It really depends on what kind of fishing your doing. 30lb braid has similar diameter to 15-20 mono. Maybe even less. I've learned through experience that with the heavier braids, since it's flat, catches the waves and wind more so unless your chucking serious weight (8+oz) your baits starts to get pulled. The good thing about it though is that you don't feel like the line is going to slice off your finger when casting. After i use up the current line on my 6k I am going to put on 20lb braid to increase my casting distance. On the 5k i put on 20lb and have yet to use it. My 4k has 15lb matched with a 8' penn prevail and it makes a great surf/pier rod. If you can swing it get both but if not I would get the rod first so you can get max cast.


----------



## kayak456 (Jun 5, 2012)

The bail wire snapped off my battle last weak for NO reason at all, this is why I stay with shimano


----------



## drumchaser (Jan 14, 2003)

The battle 2 has one less bearing and less line capacity.


----------



## Mastrbaitr (May 7, 2014)

kayak456 said:


> The bail wire snapped off my battle last weak for NO reason at all, this is why I stay with shimano


I'm sorry but that just sounds like improper storage issue..


----------



## viper2788 (May 1, 2012)

I've had pretty good results with my battle 6000. It has been abused, scratched and wet and it still holds up just fine. It reels just as smooth as the day I got it and I have never once opened it up for cleaning or maintenance. Only thing is that the 6000 seems just a "tad bit" too big for my 9ft rod... but it still isnt an issue.
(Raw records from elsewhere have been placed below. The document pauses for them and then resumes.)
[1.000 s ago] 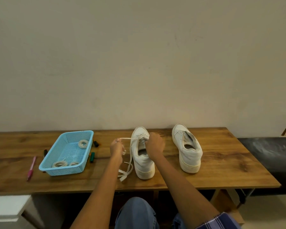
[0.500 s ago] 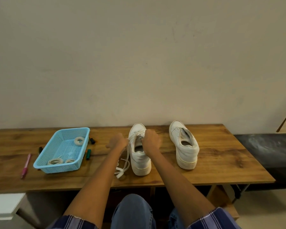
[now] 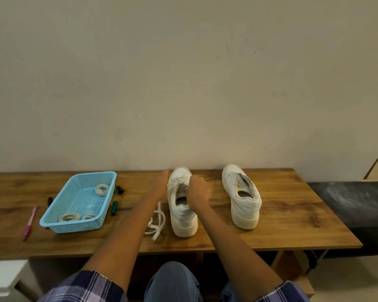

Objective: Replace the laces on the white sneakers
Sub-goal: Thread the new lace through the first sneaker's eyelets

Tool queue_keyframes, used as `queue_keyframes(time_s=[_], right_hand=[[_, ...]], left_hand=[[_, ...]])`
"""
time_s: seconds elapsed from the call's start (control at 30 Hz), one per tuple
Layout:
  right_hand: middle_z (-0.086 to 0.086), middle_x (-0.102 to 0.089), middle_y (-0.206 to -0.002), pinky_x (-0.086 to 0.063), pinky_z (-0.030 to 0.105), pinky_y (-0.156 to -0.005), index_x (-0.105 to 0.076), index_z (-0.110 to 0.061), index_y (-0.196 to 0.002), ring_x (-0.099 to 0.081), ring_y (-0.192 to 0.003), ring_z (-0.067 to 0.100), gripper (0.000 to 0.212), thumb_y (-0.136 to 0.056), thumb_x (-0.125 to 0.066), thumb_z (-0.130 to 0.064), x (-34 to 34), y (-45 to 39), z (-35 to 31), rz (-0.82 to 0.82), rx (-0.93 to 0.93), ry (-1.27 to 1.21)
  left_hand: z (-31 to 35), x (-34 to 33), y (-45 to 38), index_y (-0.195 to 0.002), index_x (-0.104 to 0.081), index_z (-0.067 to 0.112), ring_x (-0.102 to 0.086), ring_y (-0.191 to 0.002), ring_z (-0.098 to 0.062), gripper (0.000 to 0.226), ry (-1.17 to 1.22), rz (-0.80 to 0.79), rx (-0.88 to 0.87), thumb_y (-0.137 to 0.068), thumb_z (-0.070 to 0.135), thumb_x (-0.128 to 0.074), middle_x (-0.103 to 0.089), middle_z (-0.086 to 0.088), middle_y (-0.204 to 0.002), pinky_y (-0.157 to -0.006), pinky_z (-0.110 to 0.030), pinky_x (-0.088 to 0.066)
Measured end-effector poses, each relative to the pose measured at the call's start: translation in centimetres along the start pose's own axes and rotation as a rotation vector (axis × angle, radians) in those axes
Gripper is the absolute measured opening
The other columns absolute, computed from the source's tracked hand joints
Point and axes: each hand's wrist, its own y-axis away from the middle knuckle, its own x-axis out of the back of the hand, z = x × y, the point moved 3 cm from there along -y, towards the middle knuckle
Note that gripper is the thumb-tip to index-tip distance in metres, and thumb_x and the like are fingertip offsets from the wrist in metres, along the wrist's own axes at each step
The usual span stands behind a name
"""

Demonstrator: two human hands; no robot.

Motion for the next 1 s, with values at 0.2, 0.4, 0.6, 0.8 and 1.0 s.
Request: queue_keyframes(time_s=[0.2, 0.4, 0.6, 0.8, 1.0], right_hand=[[0.005, -0.065, -0.103, -0.045, 0.022, -0.065, -0.059, -0.010, -0.104, -0.064, -0.090, 0.017, 0.013, -0.095, -0.051, -0.010, 0.2, 0.2, 0.0, -0.028, 0.002, 0.032], [0.005, -0.065, -0.106, -0.044, 0.022, -0.065, -0.059, -0.009, -0.107, -0.064, -0.094, 0.018, 0.016, -0.094, -0.053, -0.017, 1.1, 0.5, -0.4, -0.089, 0.020, 0.021], [0.003, -0.061, -0.092, -0.043, 0.026, -0.069, -0.060, -0.010, -0.094, -0.055, -0.082, 0.017, 0.018, -0.089, -0.057, -0.027, 4.4, -0.6, -1.7, -0.162, 0.087, -0.121], [0.007, -0.069, -0.102, -0.050, 0.030, -0.082, -0.050, -0.011, -0.123, -0.066, -0.095, 0.021, 0.038, -0.097, -0.045, -0.038, 5.8, 0.9, -6.9, -0.495, 0.168, -1.119], [0.002, -0.051, -0.068, -0.046, 0.023, -0.058, -0.064, 0.003, -0.112, -0.049, -0.054, 0.010, 0.032, -0.092, -0.059, -0.022, 5.7, -0.7, -3.6, -0.376, 0.061, -1.108]], left_hand=[[-0.4, 6.3, 0.7, -0.135, -0.033, 0.005, -0.055, -0.105, -0.034, 0.042, -0.128, 0.455, 0.135, -0.094, -0.004, -0.040, -0.049, -0.022, -0.120, -0.082, -0.036, -0.045], [-1.7, 11.9, -0.4, -0.117, -0.054, -0.001, -0.064, -0.098, -0.034, 0.028, 0.073, 0.417, 0.194, -0.089, -0.008, -0.049, -0.059, -0.022, -0.114, -0.085, -0.041, -0.053], [1.9, 13.1, 2.2, -0.112, -0.060, 0.001, -0.066, -0.061, -0.012, 0.022, 0.748, -0.483, 0.237, -0.090, 0.000, -0.057, -0.069, -0.008, -0.080, -0.054, -0.020, -0.056], [3.8, 11.4, 1.5, -0.120, -0.053, 0.001, -0.059, -0.077, -0.018, 0.030, 1.176, -0.148, 0.135, -0.094, -0.010, -0.041, -0.060, -0.008, -0.093, -0.064, -0.027, -0.057], [0.6, 9.7, 0.6, -0.119, -0.055, -0.004, -0.061, -0.081, -0.022, 0.034, 0.669, 0.175, 0.164, -0.090, -0.014, -0.043, -0.062, -0.012, -0.101, -0.065, -0.026, -0.055]])
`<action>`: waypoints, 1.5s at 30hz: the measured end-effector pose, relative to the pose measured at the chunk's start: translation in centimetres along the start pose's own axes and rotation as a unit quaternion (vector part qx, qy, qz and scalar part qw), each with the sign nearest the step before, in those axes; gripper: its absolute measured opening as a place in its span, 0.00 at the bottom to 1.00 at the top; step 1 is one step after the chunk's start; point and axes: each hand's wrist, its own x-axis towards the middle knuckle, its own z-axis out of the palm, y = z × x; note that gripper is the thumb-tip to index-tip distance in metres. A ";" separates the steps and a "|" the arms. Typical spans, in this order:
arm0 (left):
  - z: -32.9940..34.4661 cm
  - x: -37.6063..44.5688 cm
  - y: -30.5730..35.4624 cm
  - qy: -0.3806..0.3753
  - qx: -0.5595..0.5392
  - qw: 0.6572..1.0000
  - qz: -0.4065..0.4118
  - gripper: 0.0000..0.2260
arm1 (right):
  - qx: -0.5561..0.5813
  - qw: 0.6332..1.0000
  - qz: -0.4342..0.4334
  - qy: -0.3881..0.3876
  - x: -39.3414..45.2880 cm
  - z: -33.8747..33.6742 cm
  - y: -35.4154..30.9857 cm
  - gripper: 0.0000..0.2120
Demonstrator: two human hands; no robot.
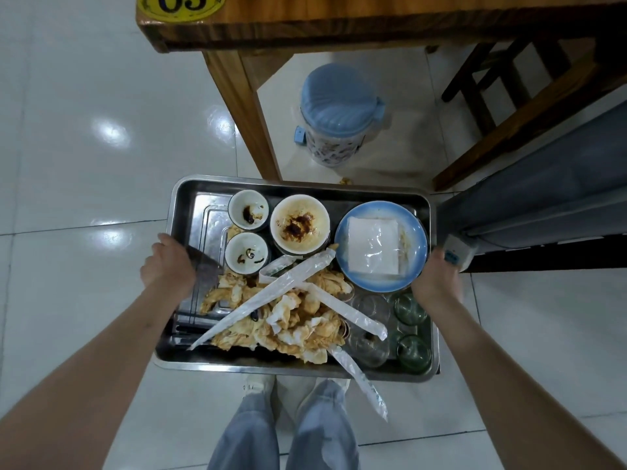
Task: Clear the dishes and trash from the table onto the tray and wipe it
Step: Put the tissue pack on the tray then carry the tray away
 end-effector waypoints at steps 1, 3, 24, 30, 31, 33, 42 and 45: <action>0.0 0.0 -0.1 0.000 -0.006 1.000 -0.002 0.29 | 0.000 1.000 0.000 0.000 0.0 0.1 0.0 0.18; 0.0 0.0 -0.1 0.000 -0.017 1.000 -0.005 0.28 | 0.001 1.000 0.001 -0.001 0.2 0.2 0.1 0.17; -0.2 1.4 -0.3 0.015 -0.078 0.997 -0.026 0.18 | 0.060 0.996 0.070 0.007 1.8 1.3 0.3 0.14; -0.1 1.6 -0.4 0.018 -0.101 0.994 -0.027 0.17 | 0.054 0.996 0.072 0.016 2.2 1.3 0.6 0.13; 0.0 1.7 -0.5 0.018 -0.106 0.994 -0.030 0.17 | 0.052 0.996 0.070 0.015 2.1 1.4 0.6 0.13; 0.1 1.7 -0.5 0.019 -0.116 0.992 -0.036 0.17 | 0.048 0.997 0.064 0.012 2.1 1.4 0.7 0.12; 0.3 2.1 -1.3 0.010 -0.124 0.992 -0.026 0.17 | 0.056 0.997 0.049 0.006 1.9 1.1 0.9 0.11; 0.4 2.2 -1.4 0.013 -0.125 0.992 -0.019 0.18 | 0.063 0.997 0.047 0.009 2.1 1.0 0.9 0.11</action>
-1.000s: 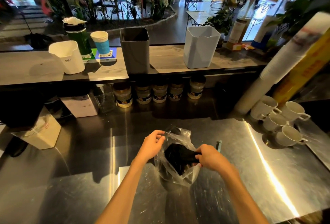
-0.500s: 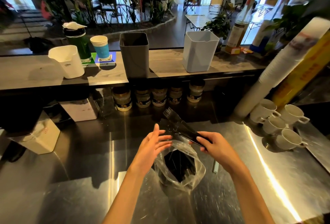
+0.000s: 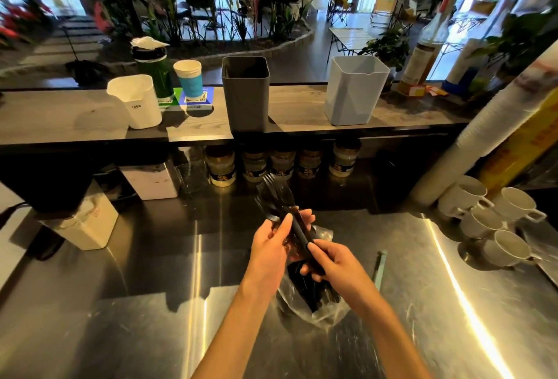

Only problem for me is the way it lays line... and I hear its only the 6000 that has this issue. Over time after many casts, I realized that it lays a bit more line towards the top than the bottom. Its not much of problem... but it bothers me a little. I'd go for the 5000 if I had to get another one.


----------



## RoryGoggin (Jan 6, 2005)

viper2788 said:


> I've had pretty good results with my battle 6000. It has been abused, scratched and wet and it still holds up just fine. It reels just as smooth as the day I got it and I have never once opened it up for cleaning or maintenance. Only thing is that the 6000 seems just a "tad bit" too big for my 9ft rod... but it still isnt an issue.
> 
> Only problem for me is the way it lays line... and I hear its only the 6000 that has this issue. Over time after many casts, I realized that it lays a bit more line towards the top than the bottom. Its not much of problem... but it bothers me a little. I'd go for the 5000 if I had to get another one.


Spacer washer.


----------



## 1BadF350 (Jul 19, 2006)

My 6000 lays more line at the bottom of the spool than the top.


----------



## Mastrbaitr (May 7, 2014)

1BadF350 said:


> My 6000 lays more line at the bottom of the spool than the top.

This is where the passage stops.